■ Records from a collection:
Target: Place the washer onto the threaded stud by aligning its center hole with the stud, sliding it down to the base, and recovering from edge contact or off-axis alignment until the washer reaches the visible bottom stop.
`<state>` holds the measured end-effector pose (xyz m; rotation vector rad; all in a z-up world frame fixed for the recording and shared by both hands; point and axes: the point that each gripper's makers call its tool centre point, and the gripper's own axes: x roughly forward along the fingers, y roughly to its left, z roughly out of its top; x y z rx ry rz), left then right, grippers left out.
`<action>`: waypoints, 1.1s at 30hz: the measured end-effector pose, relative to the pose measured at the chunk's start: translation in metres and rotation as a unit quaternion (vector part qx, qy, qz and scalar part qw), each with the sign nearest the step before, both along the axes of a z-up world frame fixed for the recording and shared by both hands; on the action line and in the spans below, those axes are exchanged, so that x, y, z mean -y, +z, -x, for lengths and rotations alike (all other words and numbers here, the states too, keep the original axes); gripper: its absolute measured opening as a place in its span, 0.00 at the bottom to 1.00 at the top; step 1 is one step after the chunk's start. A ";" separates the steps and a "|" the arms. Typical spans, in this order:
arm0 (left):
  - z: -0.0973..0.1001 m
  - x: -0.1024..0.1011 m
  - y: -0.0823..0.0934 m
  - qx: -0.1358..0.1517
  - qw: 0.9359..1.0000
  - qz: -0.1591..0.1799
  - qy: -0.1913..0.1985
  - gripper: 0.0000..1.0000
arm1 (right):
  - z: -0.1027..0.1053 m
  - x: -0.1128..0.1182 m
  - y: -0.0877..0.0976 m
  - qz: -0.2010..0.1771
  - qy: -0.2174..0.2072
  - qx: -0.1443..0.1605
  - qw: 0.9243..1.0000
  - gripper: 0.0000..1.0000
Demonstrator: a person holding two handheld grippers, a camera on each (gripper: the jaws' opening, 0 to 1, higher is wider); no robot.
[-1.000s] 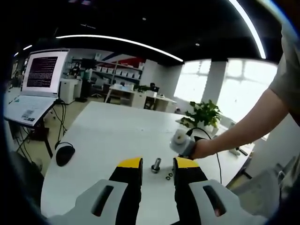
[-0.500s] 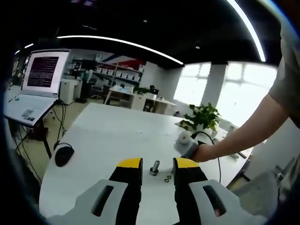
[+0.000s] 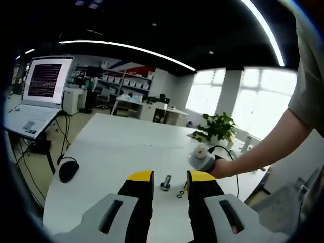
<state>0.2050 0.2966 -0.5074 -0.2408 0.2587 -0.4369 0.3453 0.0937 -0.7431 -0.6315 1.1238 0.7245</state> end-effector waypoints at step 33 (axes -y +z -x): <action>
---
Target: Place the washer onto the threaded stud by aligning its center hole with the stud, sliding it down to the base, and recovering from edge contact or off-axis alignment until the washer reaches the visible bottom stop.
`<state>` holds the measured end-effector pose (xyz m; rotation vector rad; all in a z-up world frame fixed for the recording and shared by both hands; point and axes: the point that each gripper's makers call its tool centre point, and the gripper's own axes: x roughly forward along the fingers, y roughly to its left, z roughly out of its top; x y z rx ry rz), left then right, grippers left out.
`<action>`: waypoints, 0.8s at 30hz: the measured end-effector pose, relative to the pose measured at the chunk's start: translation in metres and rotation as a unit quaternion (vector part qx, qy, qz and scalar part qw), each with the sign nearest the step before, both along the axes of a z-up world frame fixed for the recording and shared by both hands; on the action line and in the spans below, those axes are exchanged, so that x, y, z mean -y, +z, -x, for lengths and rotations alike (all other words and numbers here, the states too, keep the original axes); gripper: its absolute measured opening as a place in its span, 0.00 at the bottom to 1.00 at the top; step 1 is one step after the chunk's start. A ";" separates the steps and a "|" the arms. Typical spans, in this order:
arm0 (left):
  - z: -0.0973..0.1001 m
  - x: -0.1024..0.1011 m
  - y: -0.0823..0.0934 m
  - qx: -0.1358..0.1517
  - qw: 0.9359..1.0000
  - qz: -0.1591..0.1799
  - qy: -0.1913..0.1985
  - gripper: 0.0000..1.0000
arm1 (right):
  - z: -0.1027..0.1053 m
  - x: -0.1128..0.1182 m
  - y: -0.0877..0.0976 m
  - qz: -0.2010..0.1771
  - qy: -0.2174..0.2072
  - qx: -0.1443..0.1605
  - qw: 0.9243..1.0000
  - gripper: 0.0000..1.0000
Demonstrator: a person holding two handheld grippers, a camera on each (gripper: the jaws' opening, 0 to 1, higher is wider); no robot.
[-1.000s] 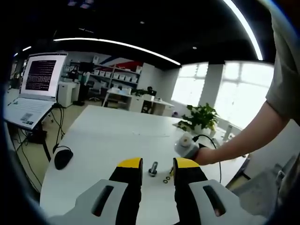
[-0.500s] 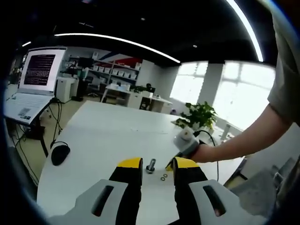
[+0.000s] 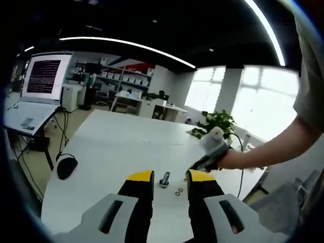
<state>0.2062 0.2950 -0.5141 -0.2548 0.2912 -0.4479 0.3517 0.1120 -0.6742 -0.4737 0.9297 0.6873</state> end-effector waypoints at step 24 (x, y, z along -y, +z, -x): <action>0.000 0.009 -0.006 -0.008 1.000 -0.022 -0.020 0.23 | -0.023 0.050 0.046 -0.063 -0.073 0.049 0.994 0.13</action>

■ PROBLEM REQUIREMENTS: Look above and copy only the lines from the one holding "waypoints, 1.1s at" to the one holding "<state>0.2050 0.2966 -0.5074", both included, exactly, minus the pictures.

■ RESULT FOR THIS EXERCISE:
`<action>`: waypoints, 1.1s at 30hz: the measured end-effector pose, relative to the pose measured at the chunk's start: translation in metres and rotation as a unit quaternion (vector part qx, qy, qz and scalar part qw), each with the sign nearest the step before, both along the axes of a z-up world frame fixed for the recording and shared by both hands; on the action line and in the spans below, those axes are exchanged, so that x, y, z mean -y, +z, -x, for lengths and rotations alike (all other words and numbers here, the states too, keep the original axes); gripper: its absolute measured opening as a place in its span, 0.00 at the bottom to 1.00 at the top; step 1 is one step after the chunk's start. A ";" separates the steps and a "|" the arms. Typical spans, in this order:
arm0 (left):
  - z: -0.0973..0.1001 m
  - x: -0.1024..0.1011 m
  - y: -0.0823..0.0934 m
  - qx: -0.1358..0.1517
  - qw: 0.9359..1.0000
  - qz: -0.1591..0.1799
  - qy: -0.1913..0.1985
  - gripper: 0.0000..1.0000
arm1 (right):
  - z: -0.1027..0.1053 m
  - x: -0.1128..0.1182 m
  - y: -0.0877..0.0976 m
  - qz: -0.2010..0.1771
  - qy: -0.2174..0.2072
  - qx: -0.1443..0.1605
  - qw: 0.9243..1.0000
  - gripper: 0.0000..1.0000
Demonstrator: a person holding two handheld grippers, a camera on each (gripper: the jaws' opening, 0 to 1, higher is wider); no robot.
[-1.000s] 
[-0.500s] 
[+0.000s] 
<state>0.2050 0.2966 -0.5074 -0.2408 0.2587 -0.4369 0.3453 0.0937 -0.7431 -0.6315 1.1238 0.7245</state> end-effector waypoints at step 33 (axes -y +z -x): <action>

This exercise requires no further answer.